Jackson R. Champion, the Republican candidate for mayor in the District of Columbia's first home-rule election in 1974, announced yesterday that he would seek the post again this year.
Champion announced his intention to reporters in the District Building press room.
As the second Republican to announce his candidacy, he will run against Arthur A. Fletcher, a former assistant secretary of labor, in the Sept. 12 primary election.
In 1974, Champion received 3,501 votes of a total of about 100,000 cast for six candidates on the ballot. The winner, Walter E. Washington, received about 80,000 votes as the Democratic nominee.

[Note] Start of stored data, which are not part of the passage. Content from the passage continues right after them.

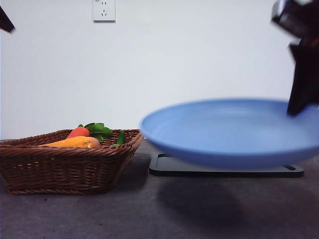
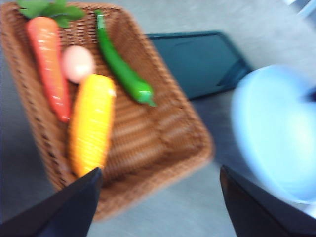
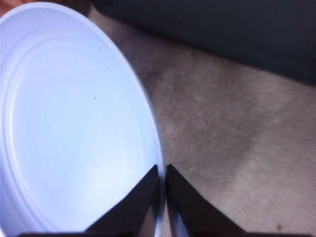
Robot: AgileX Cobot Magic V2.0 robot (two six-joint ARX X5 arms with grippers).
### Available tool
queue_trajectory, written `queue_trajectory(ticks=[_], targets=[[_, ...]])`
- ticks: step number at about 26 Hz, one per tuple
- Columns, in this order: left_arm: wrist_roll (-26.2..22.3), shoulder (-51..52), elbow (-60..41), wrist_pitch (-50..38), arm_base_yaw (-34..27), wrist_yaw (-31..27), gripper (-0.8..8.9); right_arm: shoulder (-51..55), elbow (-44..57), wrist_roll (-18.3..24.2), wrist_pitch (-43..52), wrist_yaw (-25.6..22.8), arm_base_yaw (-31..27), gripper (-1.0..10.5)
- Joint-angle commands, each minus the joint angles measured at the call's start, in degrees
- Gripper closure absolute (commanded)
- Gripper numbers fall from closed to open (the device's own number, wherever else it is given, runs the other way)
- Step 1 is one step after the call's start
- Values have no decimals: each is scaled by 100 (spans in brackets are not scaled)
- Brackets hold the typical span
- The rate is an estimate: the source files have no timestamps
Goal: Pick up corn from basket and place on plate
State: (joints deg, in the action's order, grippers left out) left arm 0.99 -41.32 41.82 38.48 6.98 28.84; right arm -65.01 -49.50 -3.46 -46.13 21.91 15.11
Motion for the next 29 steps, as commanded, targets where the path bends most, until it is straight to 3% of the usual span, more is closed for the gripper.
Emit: queue_trajectory(ticks=[1, 16, 21, 29], targets=[[-15, -461, 264, -212, 269, -452, 423, 295, -208, -39, -140, -101, -61, 944], [-623, -4170, 2074, -332, 1650, -2994, 426, 901, -529, -44, -258, -94, -267, 944], [-894, -4922, 2124, -396, 1746, -3285, 426, 901, -529, -46, -192, -94, -267, 944], [-909, -5386, 2124, -551, 1808, -3375, 440, 898, -529, -44, -138, -79, -267, 944]])
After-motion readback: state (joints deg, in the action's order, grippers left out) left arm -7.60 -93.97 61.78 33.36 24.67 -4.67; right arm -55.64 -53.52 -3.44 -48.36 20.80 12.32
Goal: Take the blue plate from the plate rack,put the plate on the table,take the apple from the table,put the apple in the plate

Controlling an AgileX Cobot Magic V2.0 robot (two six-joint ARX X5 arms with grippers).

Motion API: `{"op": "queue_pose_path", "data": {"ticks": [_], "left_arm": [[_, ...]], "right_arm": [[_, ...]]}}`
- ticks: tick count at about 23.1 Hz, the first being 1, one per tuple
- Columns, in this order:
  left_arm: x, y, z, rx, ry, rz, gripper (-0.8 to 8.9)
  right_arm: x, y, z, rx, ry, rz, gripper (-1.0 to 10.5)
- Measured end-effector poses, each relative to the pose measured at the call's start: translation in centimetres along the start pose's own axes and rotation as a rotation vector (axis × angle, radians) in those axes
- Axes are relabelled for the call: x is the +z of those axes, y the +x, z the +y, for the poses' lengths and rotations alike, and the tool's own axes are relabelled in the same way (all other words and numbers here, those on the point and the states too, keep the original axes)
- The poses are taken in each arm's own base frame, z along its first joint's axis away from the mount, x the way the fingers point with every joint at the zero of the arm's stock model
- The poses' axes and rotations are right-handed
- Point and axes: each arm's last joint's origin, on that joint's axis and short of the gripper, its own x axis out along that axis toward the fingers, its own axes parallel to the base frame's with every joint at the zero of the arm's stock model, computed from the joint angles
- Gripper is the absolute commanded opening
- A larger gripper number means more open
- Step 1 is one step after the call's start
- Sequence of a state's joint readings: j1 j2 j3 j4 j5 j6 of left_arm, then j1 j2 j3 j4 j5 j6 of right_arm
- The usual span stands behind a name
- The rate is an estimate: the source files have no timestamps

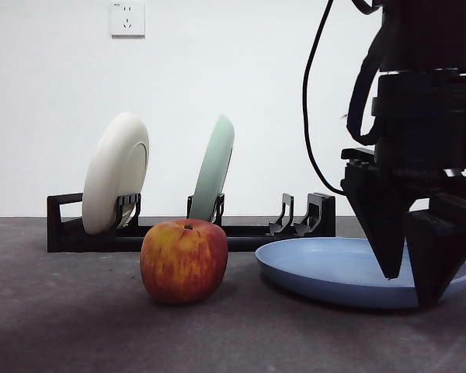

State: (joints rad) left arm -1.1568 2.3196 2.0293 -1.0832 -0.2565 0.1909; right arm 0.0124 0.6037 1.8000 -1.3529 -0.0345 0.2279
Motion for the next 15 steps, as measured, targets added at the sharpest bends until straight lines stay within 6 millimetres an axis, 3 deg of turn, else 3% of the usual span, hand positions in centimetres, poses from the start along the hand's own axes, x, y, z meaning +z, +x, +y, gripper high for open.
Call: {"op": "queue_pose_path", "data": {"ticks": [10,12,15], "left_arm": [[-1.3,-0.4,-0.4,-0.1,-0.001,0.11,2.51],[-1.4,-1.2,-0.4,-0.156,-0.019,0.1,2.48],[-2.0,-4.0,0.0,-0.238,-0.053,0.059,2.47]], "right_arm": [[0.0,0.0,0.0,0.0,0.0,0.0,0.0],[0.0,0.0,0.0,0.0,0.0,0.0,0.0],[0.0,0.1,0.0,-0.001,0.0,0.002,0.0]]}}
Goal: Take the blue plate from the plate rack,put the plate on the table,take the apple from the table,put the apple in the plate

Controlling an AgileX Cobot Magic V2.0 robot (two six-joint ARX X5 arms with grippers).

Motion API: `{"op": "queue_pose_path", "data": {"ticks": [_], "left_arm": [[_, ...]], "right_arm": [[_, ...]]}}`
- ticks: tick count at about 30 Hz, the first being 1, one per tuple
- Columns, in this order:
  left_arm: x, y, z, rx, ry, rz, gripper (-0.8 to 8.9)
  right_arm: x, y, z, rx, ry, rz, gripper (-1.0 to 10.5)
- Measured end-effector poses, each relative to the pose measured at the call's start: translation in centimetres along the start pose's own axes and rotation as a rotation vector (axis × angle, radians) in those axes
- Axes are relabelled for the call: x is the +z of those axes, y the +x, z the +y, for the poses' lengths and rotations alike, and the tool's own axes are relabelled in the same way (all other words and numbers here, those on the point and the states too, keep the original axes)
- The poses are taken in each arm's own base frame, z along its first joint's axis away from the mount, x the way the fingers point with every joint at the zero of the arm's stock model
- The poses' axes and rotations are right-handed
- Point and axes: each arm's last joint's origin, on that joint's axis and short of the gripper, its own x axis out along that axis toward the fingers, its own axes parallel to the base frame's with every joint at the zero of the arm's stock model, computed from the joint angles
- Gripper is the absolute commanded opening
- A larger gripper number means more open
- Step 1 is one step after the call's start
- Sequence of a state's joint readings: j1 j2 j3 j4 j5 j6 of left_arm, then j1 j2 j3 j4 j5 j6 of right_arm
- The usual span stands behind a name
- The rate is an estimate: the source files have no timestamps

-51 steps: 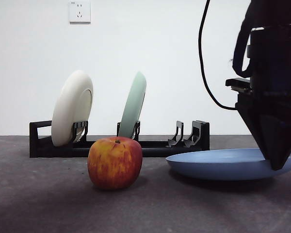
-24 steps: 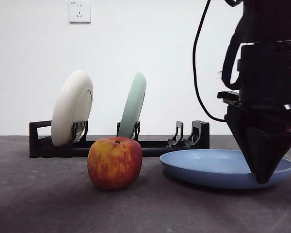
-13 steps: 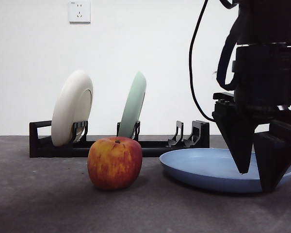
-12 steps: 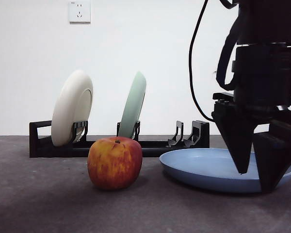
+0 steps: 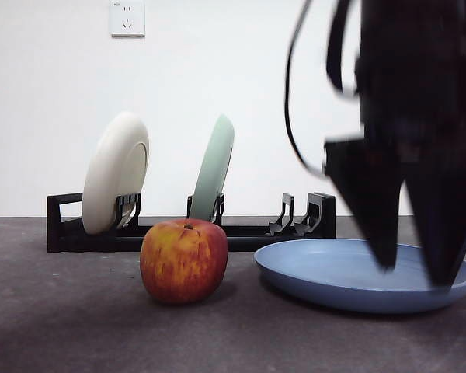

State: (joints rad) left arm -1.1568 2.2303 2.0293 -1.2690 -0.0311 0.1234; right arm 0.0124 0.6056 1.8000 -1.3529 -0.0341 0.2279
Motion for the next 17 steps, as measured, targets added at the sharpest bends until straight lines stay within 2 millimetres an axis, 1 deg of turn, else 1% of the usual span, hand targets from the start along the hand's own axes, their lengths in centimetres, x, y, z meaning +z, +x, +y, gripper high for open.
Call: {"op": "queue_pose_path", "data": {"ticks": [3,4,6,8,10,11,13,14,16,17], "left_arm": [[-1.3,-4.3,-0.2,-0.054,-0.021,-0.081,2.46],[-1.9,-6.1,-0.2,-0.057,-0.026,-0.117,2.36],[-3.1,-9.3,-0.3,-0.049,-0.034,-0.193,1.62],[-4.8,-12.7,-0.4,-0.042,-0.045,-0.278,0.78],[-6.5,-15.7,-0.5,-0.036,-0.056,-0.355,0.11],[-7.8,-17.6,-0.6,-0.032,-0.063,-0.408,-0.12],[-10.1,-20.5,-0.8,-0.026,-0.075,-0.491,-0.08],[-11.8,-22.3,-1.0,-0.022,-0.082,-0.547,-0.08],[-14.4,-24.9,-1.2,-0.013,-0.096,-0.631,-0.08],[-16.3,-26.4,-1.4,-0.011,-0.105,-0.685,-0.08]], "right_arm": [[0.2,0.4,0.0,-0.002,0.0,0.011,0.0],[0.2,0.7,0.0,-0.004,-0.002,0.019,0.0],[0.4,1.6,0.1,-0.006,-0.006,0.045,0.0],[0.5,3.0,0.1,0.017,-0.01,0.097,0.0],[0.5,4.5,0.2,0.056,-0.007,0.156,0.0],[0.4,5.6,0.3,0.087,-0.002,0.201,0.0],[0.1,7.3,0.3,0.143,0.004,0.273,0.0],[-0.2,8.6,0.4,0.183,0.011,0.326,0.0],[-0.6,10.5,0.4,0.246,0.023,0.406,0.1],[-1.0,11.9,0.4,0.286,0.035,0.463,0.4]]}}
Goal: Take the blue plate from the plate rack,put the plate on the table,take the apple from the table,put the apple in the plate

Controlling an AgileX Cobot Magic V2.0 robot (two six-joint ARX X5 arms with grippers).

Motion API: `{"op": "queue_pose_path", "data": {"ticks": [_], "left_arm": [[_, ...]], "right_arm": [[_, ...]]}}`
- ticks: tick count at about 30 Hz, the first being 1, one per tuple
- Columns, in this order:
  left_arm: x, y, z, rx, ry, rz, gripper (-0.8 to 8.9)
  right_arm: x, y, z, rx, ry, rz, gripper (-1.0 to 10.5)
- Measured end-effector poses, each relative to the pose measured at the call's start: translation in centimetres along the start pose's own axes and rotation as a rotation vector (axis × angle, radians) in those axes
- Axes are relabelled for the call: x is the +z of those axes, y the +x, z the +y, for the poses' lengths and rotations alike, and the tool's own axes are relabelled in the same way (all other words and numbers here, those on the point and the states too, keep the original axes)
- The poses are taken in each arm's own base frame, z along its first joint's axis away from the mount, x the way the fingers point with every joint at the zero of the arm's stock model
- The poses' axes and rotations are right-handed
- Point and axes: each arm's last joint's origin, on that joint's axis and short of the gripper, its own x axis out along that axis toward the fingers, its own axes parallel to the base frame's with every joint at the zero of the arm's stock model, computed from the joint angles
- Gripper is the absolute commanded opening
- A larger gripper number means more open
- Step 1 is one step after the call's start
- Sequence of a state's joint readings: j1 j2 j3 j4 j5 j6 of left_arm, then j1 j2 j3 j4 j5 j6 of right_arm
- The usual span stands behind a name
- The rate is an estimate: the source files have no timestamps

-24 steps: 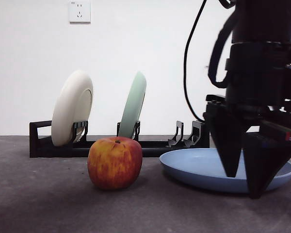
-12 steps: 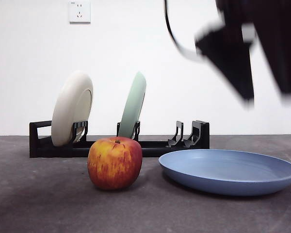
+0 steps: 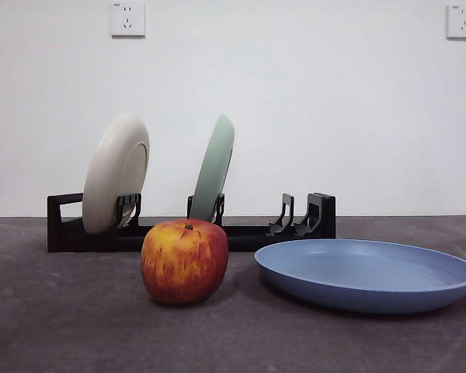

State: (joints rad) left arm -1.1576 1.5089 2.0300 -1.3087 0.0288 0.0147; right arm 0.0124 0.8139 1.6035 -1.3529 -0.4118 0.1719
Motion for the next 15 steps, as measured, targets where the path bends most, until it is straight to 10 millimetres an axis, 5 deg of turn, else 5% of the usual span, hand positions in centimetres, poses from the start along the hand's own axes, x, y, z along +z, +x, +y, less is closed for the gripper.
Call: {"op": "queue_pose_path", "data": {"ticks": [3,9,15], "left_arm": [[-1.5,-5.2,-0.1,0.021,-0.025,-0.124,-0.08],[-4.9,-12.4,0.1,0.186,-0.121,-0.304,-0.08],[-8.4,-14.5,0.3,0.262,-0.21,-0.348,-0.08]], "right_arm": [[1.0,3.3,-1.1,0.066,0.036,0.105,1.3],[3.8,9.1,-1.5,0.157,0.005,0.184,2.3],[4.4,16.4,1.9,0.236,-0.124,0.29,4.4]]}}
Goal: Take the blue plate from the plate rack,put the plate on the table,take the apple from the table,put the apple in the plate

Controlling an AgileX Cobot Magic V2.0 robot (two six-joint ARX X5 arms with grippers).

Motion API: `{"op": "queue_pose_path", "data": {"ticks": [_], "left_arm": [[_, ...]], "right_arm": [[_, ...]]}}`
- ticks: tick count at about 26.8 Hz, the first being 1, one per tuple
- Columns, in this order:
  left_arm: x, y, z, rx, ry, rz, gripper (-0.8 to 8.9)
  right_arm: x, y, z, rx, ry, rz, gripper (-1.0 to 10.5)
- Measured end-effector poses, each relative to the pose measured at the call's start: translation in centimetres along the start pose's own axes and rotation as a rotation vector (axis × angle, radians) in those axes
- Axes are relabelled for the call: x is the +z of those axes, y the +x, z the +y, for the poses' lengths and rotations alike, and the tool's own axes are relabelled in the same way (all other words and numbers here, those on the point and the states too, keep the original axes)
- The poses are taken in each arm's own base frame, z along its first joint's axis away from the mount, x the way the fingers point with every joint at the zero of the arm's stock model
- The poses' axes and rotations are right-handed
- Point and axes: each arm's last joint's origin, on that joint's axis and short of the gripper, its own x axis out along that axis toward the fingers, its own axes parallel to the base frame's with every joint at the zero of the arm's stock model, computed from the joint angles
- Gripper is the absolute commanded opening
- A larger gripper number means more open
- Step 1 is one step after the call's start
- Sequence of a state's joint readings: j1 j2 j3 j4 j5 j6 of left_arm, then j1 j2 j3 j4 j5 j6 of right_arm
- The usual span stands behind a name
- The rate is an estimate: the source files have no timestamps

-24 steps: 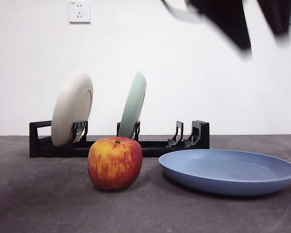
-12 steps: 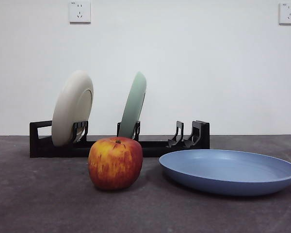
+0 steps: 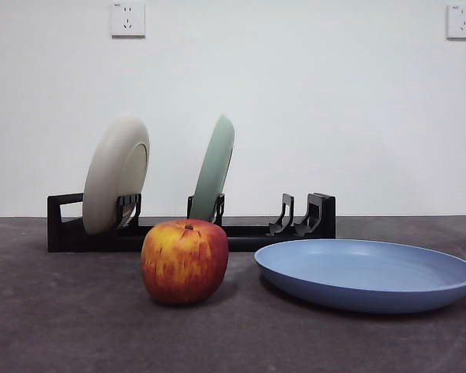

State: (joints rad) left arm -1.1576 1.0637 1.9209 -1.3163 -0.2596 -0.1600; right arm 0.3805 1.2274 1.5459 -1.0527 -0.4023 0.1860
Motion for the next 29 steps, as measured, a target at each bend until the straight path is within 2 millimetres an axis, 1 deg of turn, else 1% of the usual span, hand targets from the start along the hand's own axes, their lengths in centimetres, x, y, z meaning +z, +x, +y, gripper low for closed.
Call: {"op": "queue_pose_path", "data": {"ticks": [2,4,6,7,8,10,13,14,16,19,22,23,24,25,26,27,28,29], "left_arm": [[-1.5,0.1,0.3,0.023,-0.02,0.031,-0.08],[-3.3,0.7,0.4,0.045,-0.04,0.079,-0.08],[-5.1,1.5,0.6,0.077,-0.063,0.133,-0.08],[-5.9,1.8,0.6,0.086,-0.073,0.153,-0.08],[-7.2,2.1,0.8,0.096,-0.09,0.181,-0.08],[-9.5,2.7,1.0,0.113,-0.126,0.227,-0.08],[-11.1,2.0,1.5,0.13,-0.179,0.215,-0.08],[-11.3,1.4,1.7,0.135,-0.193,0.191,-0.08],[-11.6,0.4,2.0,0.151,-0.211,0.151,-0.08],[-11.6,0.3,2.2,0.171,-0.217,0.137,-0.08],[-11.7,0.1,2.2,0.173,-0.219,0.13,-0.08],[-11.7,0.1,2.2,0.173,-0.219,0.129,-0.08],[-11.7,0.1,2.2,0.176,-0.219,0.128,-0.08],[-11.7,0.1,2.2,0.176,-0.219,0.128,-0.08],[-11.7,0.1,2.2,0.176,-0.219,0.128,-0.08],[-11.7,0.1,2.2,0.176,-0.219,0.128,-0.08],[-11.7,0.1,2.2,0.176,-0.22,0.128,-0.08],[-11.7,0.1,2.2,0.176,-0.219,0.128,-0.08]], "right_arm": [[0.4,3.4,1.3,-0.001,-0.051,0.054,4.8],[0.2,6.8,2.9,-0.011,-0.102,0.123,4.9],[-0.3,10.3,4.2,-0.024,-0.146,0.2,5.8],[-0.6,11.7,4.7,-0.026,-0.162,0.231,6.2],[-1.0,13.9,5.4,-0.032,-0.187,0.269,6.8],[-2.1,18.5,6.1,-0.079,-0.233,0.338,7.3],[-4.6,23.9,6.0,-0.147,-0.276,0.476,7.3],[-5.3,25.3,5.9,-0.168,-0.288,0.509,7.3],[-6.2,27.3,5.7,-0.189,-0.308,0.531,7.3],[-7.0,29.2,5.5,-0.19,-0.313,0.543,7.3],[-8.2,30.9,4.8,-0.208,-0.311,0.605,7.2],[-8.5,31.2,4.6,-0.211,-0.309,0.623,7.0],[-8.6,31.3,4.6,-0.204,-0.304,0.636,5.8],[-8.7,31.3,4.6,-0.197,-0.302,0.64,3.8],[-8.7,31.3,4.6,-0.194,-0.302,0.64,1.4],[-8.7,31.3,4.7,-0.193,-0.302,0.642,-0.3],[-8.7,31.3,4.7,-0.193,-0.302,0.645,0.0],[-8.8,31.3,4.7,-0.194,-0.301,0.652,0.0]]}}
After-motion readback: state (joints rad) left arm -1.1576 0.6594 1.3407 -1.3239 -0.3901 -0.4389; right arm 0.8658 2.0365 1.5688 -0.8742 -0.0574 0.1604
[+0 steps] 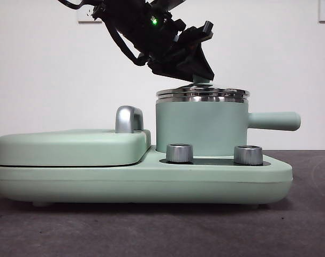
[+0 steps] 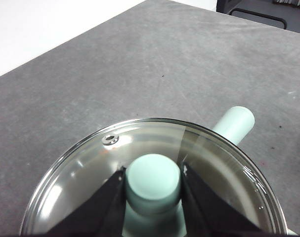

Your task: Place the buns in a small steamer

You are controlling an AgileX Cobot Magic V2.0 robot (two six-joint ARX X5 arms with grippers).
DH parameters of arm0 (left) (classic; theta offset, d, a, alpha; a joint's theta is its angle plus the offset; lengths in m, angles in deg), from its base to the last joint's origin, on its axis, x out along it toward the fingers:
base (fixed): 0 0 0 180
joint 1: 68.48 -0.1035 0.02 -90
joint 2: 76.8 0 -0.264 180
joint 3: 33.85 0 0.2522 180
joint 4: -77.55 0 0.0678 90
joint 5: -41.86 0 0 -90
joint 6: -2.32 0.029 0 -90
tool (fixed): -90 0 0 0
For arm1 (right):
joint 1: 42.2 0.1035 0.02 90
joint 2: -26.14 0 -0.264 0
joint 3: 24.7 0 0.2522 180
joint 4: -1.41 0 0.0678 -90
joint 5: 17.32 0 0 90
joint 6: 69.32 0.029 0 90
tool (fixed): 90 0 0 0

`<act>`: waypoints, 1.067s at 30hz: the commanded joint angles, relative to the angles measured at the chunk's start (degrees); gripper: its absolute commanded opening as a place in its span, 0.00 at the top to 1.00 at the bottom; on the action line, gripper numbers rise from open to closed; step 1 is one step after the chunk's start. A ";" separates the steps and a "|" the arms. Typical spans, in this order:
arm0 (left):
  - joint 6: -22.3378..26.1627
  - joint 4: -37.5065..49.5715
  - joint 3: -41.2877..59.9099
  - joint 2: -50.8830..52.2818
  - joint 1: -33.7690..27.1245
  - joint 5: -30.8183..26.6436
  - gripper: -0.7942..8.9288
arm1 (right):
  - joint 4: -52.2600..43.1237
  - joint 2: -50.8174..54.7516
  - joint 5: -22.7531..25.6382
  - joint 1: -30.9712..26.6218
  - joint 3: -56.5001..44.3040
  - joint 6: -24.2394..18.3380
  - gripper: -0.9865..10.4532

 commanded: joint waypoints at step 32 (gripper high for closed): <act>1.42 -0.04 -1.16 0.87 1.46 -3.41 0.91 | 1.36 -0.26 1.36 0.55 0.59 0.61 0.55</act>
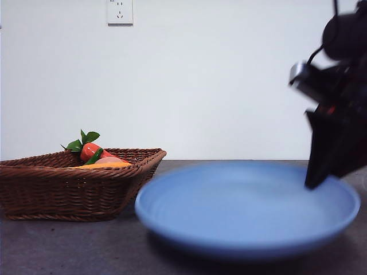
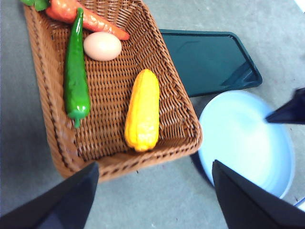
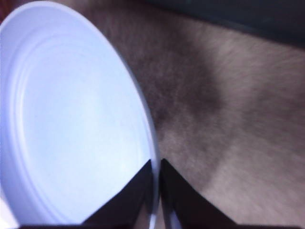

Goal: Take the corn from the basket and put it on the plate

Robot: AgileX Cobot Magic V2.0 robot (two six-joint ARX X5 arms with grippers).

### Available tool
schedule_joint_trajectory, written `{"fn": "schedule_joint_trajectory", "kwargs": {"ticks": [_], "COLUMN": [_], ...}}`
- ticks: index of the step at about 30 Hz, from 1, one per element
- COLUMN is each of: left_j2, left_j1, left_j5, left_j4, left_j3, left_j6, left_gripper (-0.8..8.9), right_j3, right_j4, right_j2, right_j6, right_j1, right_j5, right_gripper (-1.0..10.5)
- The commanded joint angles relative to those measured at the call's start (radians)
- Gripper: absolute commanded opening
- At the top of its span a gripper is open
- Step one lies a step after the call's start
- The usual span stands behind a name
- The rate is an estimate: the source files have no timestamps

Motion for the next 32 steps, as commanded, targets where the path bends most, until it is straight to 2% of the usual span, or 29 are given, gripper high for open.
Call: {"fn": "schedule_joint_trajectory", "kwargs": {"ticks": [1, 7, 12, 21, 32], "left_j2": [0.06, 0.218, 0.381, 0.689, 0.918], "left_j1": [-0.031, -0.138, -0.239, -0.359, -0.399], "left_j5": [-0.011, -0.101, -0.219, -0.36, -0.383], "left_j4": [0.033, 0.092, 0.132, 0.159, 0.167], "left_j3": [0.048, 0.119, 0.177, 0.295, 0.366], "left_j6": [0.006, 0.032, 0.067, 0.142, 0.165], "left_gripper": [3.9, 3.9, 3.9, 3.9, 3.9], "right_j3": [0.019, 0.019, 0.019, 0.019, 0.019], "right_j4": [-0.039, -0.137, -0.167, -0.187, -0.182], "right_j2": [-0.069, -0.235, -0.342, -0.387, -0.387], "right_j6": [-0.01, -0.03, -0.029, -0.026, -0.026], "right_j1": [-0.017, -0.075, -0.121, -0.13, -0.13], "right_j5": [0.016, 0.037, 0.034, 0.032, 0.032], "right_gripper": [0.0, 0.0, 0.0, 0.0, 0.0]}}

Champion, 55, a native of South Carolina, was reared in New York and attended Howard University. He formerly owned a beauty supply business and was a member of the governing board of the former Washington Technical Institute, now part of the University of the District of Columbia.
"This is going to be a people's campaign, and I know that's unfamiliar words coming from a Republican," Champion said. "I'm a different kind of Republican. I'm black, I'm American and I believe that we ought to pay more attention to teaching people skills to earn a living."
He said he would base his campaign on "finding unregistered Democratic and Republican voters who are interested in self-determination and are dissatisfied with the Democratic administrations, both here in the city and nationally."
Champion said he had established campaign headquarters in his home, 607 Fourth St. SW.